Buffett’s Berkshire Floats $8.3 Billion Fix for Texas Grid
(Bloomberg) -- Warren Buffett’s Berkshire Hathaway Inc. is proposing an $8.3 billion plan to help Texas avoid a repeat of February’s blackouts: Building a lot of new natural gas plants.
The conglomerate is asking state lawmakers to approve a plan for a new company that would add about 10 gigawatts of gas plants and emergency gas storage, according to a presentation seen by Bloomberg. The Texas grid operator would control the plants and could tap them to prevent blackouts like the one that left more than 4 million homes and businesses in the dark.
“We really want to make sure that this never happens again. So we’re really wanting to partner with the state,” Chris Brown, chief executive officer of Berkshire Hathaway Energy Infrastructure Group, said in an interview. “The proposal is simple: state residents should have a reliable source of backup power.”
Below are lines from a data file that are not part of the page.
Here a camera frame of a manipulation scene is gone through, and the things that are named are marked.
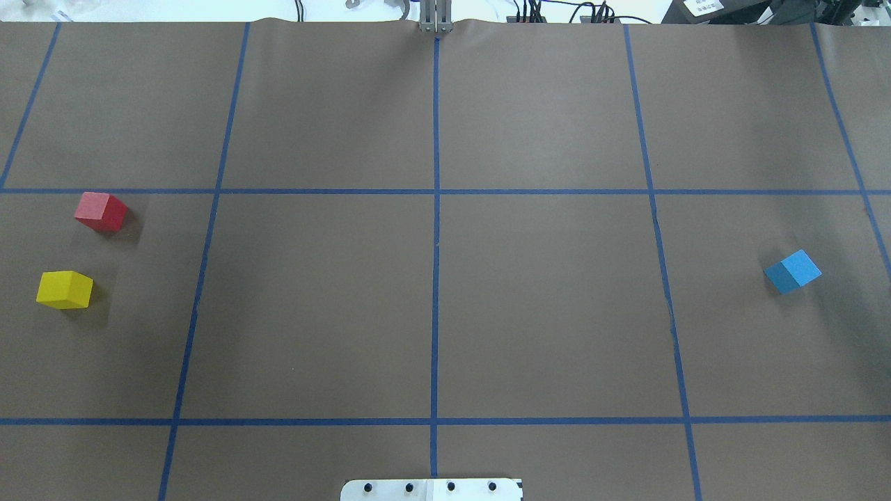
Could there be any red wooden block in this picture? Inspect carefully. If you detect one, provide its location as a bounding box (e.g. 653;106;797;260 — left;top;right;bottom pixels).
74;191;129;232

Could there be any blue wooden block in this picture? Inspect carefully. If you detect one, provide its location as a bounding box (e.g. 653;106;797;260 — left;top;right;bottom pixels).
763;248;822;294

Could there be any yellow wooden block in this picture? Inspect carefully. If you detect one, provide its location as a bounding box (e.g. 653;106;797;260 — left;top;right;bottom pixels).
36;271;93;310

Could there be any grey aluminium post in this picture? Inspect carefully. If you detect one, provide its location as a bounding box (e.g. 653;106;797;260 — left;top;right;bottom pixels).
419;0;454;34

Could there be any white camera stand base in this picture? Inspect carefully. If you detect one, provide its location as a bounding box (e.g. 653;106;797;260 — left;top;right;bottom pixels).
340;477;524;500

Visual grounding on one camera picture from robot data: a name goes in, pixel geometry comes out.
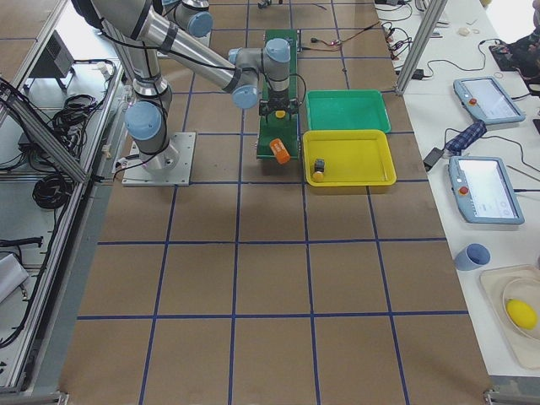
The green plastic tray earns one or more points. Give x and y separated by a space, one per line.
347 109

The black power adapter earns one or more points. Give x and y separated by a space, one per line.
432 158

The far teach pendant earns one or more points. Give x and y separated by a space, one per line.
486 100

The green conveyor belt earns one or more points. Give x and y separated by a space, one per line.
280 61

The yellow lemon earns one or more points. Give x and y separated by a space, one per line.
521 314

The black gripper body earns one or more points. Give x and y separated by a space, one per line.
278 101

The aluminium frame post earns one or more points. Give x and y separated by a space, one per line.
420 41

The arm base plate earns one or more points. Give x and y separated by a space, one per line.
172 167

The yellow plastic tray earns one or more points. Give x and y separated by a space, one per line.
352 157

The near teach pendant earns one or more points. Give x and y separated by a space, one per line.
483 191

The beige tray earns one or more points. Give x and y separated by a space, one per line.
493 282

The white bowl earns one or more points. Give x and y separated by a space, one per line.
527 290

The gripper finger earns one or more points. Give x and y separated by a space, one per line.
263 111
293 110

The teach pendant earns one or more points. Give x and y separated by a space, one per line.
486 100
483 191

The blue cup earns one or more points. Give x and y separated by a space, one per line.
472 257

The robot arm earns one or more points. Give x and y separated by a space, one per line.
192 16
261 78

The orange cylinder with label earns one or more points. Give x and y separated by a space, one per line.
280 152

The folded blue plaid umbrella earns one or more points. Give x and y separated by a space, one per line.
466 138

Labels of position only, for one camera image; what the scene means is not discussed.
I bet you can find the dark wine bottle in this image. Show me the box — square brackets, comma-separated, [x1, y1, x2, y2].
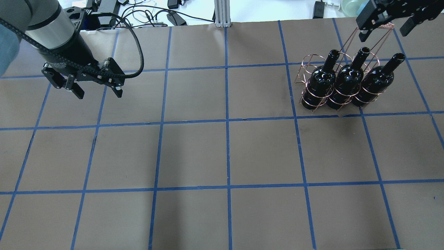
[351, 53, 406, 108]
[302, 49, 340, 110]

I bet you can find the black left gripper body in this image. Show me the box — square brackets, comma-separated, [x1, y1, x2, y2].
[42, 57, 125, 91]

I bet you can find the black power adapter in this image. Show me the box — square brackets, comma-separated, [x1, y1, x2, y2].
[312, 0, 325, 19]

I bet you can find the dark wine bottle left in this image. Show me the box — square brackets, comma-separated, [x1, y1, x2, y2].
[302, 49, 340, 110]

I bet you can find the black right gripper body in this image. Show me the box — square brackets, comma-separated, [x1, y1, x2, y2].
[356, 0, 444, 31]

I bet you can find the aluminium frame post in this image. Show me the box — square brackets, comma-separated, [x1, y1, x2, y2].
[214, 0, 232, 27]

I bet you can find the green glass bowl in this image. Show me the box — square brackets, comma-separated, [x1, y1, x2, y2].
[340, 0, 368, 17]

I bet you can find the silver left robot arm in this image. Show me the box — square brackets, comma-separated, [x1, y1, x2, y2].
[1, 0, 124, 99]

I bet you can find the dark wine bottle right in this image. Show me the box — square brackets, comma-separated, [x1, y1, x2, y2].
[351, 53, 406, 108]

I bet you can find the dark wine bottle carried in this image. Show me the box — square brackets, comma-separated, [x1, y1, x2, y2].
[326, 47, 370, 110]

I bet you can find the copper wire wine basket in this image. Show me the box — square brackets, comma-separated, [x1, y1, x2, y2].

If Berkshire is successful in its lobbying, Texas would be adding a massive amount of new gas-fired capacity at a time when President Joe Biden is trying to shift the country away from fossil fuels -- and in a state that’s invested heavily in wind and solar power.
Under the proposal, Texas power customers would pay a fee to cover the costs of the plants. In exchange for making the investment, Berkshire is proposing to earn a 9.3% rate of return, which would need to approved by state regulators.
A spokesman for Texas House Speaker Dade Phelan confirmed that the office had received the slides and had met with Berkshire regarding the plan.
“We see little to no chance of Texas approving that Buffett proposal,” said Andy DeVries, a utility analyst at CreditSights. “If they were going to spend that amount of money -- which is a big if -- they would do it with Texas companies.”
Berkshire Hathaway’s plan was first reported by the Dallas Morning News.
The historic Texas outage hit during a rare and powerful winter storm that sent demand for electricity skyrocketing. At least 110 people died in the cold, and economic losses total as much as $129 billion.
Berkshire is calling its proposed company the Texas Emergency Power Reserve and could have its plan operational by the winter of 2023, according to the slides. The proposal would cost less than winterizing the state’s power generators or creating a so-called capacity market where generation units are paid to provide supplies in future years, according to Berkshire.
The additional capacity created by Berkshire would ensure that no customer would be without power for more than three hours, the company said. The Texas Reliability Corp. would offer a $4 billion performance guaranty provided by an investment graded counterparty.
Height Securities analyst Josh Price said he was “skeptical” that the idea would have traction with lawmakers.
“The key question will be whether policymakers are willing to forego market-based principles if a non-competitive approach would be more cost-effective,” he said in an email.